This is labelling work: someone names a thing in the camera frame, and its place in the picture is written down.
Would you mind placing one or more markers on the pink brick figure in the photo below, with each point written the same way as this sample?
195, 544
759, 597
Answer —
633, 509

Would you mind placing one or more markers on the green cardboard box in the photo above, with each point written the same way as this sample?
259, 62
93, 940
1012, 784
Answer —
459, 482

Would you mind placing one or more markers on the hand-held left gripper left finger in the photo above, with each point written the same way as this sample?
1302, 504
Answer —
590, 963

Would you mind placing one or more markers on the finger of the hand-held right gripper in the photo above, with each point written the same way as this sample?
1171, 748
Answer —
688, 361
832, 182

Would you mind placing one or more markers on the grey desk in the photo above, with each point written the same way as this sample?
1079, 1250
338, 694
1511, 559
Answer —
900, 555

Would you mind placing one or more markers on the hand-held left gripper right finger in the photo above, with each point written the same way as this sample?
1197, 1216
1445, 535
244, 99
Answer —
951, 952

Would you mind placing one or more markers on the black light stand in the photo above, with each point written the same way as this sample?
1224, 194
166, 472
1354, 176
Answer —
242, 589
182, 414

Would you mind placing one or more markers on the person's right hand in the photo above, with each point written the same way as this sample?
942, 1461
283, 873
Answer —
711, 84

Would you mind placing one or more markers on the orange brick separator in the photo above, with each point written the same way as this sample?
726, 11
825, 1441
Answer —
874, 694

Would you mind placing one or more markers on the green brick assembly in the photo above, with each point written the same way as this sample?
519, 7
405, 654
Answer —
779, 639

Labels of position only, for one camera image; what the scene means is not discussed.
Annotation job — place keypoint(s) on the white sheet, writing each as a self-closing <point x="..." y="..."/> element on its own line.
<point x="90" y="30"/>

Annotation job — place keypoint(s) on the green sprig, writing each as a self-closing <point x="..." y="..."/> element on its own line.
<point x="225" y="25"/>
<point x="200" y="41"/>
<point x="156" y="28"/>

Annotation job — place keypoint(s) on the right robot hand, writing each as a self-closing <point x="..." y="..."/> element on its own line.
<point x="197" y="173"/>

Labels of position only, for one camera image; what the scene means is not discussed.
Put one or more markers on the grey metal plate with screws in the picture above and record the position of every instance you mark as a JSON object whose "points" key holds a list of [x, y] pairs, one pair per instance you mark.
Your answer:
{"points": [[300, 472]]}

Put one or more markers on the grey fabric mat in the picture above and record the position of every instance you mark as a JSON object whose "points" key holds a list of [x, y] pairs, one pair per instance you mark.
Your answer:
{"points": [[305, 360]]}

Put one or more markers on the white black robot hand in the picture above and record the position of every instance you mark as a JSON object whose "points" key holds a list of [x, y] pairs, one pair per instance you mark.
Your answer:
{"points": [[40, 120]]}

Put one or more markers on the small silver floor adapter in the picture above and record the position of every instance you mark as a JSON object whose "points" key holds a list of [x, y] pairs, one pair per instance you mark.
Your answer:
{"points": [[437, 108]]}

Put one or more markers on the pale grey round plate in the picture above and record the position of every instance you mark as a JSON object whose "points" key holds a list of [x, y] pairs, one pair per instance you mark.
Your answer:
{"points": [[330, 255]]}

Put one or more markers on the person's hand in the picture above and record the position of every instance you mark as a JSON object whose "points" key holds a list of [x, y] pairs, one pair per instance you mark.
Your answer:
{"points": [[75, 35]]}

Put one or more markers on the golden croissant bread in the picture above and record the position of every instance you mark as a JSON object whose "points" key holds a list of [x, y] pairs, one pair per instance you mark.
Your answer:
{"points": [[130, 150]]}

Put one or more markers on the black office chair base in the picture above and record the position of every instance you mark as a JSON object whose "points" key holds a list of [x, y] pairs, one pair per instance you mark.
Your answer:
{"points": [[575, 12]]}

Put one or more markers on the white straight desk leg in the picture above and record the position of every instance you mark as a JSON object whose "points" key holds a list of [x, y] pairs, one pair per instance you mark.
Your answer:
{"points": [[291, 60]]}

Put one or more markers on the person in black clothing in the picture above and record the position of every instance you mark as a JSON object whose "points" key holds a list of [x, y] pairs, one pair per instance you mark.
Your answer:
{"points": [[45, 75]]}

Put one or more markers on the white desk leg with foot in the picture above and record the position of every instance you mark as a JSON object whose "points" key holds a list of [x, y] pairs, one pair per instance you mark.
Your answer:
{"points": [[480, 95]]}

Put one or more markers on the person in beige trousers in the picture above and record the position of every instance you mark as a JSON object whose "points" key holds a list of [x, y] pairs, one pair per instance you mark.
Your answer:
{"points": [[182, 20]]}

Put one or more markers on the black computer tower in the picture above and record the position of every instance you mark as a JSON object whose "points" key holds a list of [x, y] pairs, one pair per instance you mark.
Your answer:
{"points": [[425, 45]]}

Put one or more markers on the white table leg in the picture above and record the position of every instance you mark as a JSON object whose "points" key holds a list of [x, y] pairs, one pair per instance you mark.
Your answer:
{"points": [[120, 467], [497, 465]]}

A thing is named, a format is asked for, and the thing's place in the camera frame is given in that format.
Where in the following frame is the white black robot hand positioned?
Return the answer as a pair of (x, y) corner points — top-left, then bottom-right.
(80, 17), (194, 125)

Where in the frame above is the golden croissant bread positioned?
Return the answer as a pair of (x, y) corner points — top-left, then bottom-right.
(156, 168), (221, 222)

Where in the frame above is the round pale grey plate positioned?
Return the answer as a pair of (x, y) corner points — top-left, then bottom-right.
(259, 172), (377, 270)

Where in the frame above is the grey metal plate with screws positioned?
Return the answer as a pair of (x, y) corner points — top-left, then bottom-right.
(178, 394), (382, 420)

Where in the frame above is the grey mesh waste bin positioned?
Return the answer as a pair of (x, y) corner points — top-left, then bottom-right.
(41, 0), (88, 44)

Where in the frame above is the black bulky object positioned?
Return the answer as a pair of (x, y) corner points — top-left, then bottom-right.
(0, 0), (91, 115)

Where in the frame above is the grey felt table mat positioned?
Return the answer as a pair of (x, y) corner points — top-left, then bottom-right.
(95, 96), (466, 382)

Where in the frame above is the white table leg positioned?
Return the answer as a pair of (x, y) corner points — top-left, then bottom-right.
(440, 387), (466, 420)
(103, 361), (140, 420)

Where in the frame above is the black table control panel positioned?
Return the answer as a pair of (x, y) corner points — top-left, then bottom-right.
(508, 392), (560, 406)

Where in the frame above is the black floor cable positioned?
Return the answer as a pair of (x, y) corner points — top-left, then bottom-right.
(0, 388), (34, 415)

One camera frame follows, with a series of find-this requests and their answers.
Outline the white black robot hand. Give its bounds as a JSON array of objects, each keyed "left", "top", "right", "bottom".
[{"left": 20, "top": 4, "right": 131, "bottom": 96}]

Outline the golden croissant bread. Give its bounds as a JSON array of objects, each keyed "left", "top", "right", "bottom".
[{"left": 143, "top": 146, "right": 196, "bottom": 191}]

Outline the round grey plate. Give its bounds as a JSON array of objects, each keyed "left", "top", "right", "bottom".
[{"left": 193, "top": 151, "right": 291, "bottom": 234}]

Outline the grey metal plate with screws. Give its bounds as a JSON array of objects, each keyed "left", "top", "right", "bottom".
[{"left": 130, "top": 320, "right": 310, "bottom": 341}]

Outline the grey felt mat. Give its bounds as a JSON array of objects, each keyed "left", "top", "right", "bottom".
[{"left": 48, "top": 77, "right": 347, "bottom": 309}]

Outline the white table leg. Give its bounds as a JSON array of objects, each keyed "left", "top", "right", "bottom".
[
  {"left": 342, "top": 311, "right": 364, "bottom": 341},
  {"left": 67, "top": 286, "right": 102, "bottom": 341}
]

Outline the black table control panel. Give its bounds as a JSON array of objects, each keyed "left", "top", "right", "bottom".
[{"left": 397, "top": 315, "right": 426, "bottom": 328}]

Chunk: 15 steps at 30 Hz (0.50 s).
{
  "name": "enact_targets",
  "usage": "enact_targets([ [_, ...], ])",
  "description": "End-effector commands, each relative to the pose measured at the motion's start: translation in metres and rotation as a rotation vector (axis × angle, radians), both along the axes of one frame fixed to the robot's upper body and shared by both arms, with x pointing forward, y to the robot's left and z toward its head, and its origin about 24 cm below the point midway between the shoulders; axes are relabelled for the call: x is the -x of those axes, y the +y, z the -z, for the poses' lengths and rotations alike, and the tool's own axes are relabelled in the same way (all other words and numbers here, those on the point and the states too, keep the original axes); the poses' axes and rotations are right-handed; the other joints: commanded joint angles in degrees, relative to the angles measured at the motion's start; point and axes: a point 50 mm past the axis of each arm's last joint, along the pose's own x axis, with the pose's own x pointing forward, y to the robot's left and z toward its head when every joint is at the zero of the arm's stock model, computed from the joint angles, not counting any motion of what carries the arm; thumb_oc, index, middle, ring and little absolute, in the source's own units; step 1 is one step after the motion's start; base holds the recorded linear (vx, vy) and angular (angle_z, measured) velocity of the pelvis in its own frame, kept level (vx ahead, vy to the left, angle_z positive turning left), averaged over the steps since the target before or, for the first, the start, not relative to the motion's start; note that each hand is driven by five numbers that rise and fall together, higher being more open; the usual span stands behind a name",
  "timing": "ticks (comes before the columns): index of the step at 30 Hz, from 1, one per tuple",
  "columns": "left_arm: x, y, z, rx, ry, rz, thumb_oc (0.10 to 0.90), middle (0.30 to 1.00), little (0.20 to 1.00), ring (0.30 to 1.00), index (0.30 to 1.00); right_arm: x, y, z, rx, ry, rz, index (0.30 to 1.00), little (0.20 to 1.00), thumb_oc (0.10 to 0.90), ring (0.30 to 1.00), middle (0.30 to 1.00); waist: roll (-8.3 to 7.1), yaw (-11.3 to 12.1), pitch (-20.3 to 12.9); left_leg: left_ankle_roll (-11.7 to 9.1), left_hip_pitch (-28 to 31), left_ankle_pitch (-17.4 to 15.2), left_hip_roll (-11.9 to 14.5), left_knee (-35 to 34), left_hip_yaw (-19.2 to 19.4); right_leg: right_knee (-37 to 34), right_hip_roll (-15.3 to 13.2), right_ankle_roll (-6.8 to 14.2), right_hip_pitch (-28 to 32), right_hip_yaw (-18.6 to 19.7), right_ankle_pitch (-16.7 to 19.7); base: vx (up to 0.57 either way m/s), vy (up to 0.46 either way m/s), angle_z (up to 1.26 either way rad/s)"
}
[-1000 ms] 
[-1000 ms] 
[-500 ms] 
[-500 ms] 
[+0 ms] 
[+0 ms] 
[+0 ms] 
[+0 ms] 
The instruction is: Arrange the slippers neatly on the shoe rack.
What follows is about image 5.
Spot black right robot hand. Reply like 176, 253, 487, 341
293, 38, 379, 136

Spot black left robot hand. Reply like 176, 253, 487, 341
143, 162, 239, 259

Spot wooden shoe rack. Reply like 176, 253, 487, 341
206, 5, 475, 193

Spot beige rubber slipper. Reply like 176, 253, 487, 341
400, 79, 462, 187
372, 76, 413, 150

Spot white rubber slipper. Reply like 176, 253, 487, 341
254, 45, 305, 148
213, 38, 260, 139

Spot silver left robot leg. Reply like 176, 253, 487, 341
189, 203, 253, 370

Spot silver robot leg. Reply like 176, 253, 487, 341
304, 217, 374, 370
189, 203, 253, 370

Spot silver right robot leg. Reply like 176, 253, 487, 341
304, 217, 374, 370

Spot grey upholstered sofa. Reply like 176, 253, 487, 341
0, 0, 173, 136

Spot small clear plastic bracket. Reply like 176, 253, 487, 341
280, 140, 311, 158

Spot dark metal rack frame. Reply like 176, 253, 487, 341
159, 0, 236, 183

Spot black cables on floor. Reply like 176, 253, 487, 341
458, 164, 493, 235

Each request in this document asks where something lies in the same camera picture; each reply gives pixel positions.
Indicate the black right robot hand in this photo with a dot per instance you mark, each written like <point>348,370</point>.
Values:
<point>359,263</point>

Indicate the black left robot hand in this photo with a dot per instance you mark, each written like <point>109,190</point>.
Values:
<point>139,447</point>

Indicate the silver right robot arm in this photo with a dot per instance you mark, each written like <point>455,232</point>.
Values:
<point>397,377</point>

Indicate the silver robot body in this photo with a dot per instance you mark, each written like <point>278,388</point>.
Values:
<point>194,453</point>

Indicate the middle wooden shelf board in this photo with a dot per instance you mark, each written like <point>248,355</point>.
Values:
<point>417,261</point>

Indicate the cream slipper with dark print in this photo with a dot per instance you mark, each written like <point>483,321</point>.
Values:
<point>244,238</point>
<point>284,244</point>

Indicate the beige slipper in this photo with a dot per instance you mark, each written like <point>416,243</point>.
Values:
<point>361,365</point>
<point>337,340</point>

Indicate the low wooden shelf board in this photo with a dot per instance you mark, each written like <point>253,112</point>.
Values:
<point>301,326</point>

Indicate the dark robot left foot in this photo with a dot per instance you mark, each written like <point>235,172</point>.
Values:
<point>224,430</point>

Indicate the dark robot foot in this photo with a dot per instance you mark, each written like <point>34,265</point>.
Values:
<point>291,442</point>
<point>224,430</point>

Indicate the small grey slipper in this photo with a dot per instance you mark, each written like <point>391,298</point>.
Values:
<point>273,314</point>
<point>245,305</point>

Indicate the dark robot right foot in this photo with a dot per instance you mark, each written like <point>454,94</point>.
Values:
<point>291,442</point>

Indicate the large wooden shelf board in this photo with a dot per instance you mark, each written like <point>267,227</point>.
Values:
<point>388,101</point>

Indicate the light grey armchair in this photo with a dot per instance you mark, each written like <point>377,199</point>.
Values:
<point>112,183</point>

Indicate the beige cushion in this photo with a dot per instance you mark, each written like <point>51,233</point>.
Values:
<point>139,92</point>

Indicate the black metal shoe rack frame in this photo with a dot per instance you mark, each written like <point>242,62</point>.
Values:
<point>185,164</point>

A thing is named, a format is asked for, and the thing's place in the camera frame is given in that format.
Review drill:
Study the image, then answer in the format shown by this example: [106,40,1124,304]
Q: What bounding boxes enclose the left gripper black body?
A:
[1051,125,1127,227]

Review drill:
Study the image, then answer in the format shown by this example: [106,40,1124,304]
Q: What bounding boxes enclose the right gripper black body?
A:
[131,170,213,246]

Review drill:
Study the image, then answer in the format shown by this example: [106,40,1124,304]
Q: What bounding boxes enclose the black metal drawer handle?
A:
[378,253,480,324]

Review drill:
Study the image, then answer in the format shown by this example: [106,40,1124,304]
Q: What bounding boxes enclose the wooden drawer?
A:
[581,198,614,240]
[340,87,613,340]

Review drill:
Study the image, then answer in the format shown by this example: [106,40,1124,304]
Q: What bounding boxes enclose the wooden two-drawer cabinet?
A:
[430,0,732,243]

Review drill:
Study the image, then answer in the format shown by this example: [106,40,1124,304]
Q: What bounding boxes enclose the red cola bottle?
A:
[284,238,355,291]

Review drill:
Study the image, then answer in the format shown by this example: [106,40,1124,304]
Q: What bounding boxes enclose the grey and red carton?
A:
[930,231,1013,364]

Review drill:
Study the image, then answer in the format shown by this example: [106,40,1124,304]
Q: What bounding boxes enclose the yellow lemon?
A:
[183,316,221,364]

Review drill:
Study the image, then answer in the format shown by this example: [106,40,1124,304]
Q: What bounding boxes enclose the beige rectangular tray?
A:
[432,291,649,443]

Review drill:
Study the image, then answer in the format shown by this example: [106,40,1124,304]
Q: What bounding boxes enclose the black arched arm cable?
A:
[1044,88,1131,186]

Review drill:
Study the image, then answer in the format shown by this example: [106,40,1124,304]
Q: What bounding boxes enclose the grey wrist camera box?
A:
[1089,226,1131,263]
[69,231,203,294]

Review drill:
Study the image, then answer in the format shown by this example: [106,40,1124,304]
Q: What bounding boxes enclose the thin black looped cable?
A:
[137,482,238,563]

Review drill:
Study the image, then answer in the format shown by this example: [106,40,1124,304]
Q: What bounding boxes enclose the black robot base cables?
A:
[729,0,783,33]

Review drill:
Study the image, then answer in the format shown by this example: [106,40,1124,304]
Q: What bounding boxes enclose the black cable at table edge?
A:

TASK OBJECTIVE:
Return only the number of lines in the entries that contain the string "shelf".

ANSWER SECTION:
3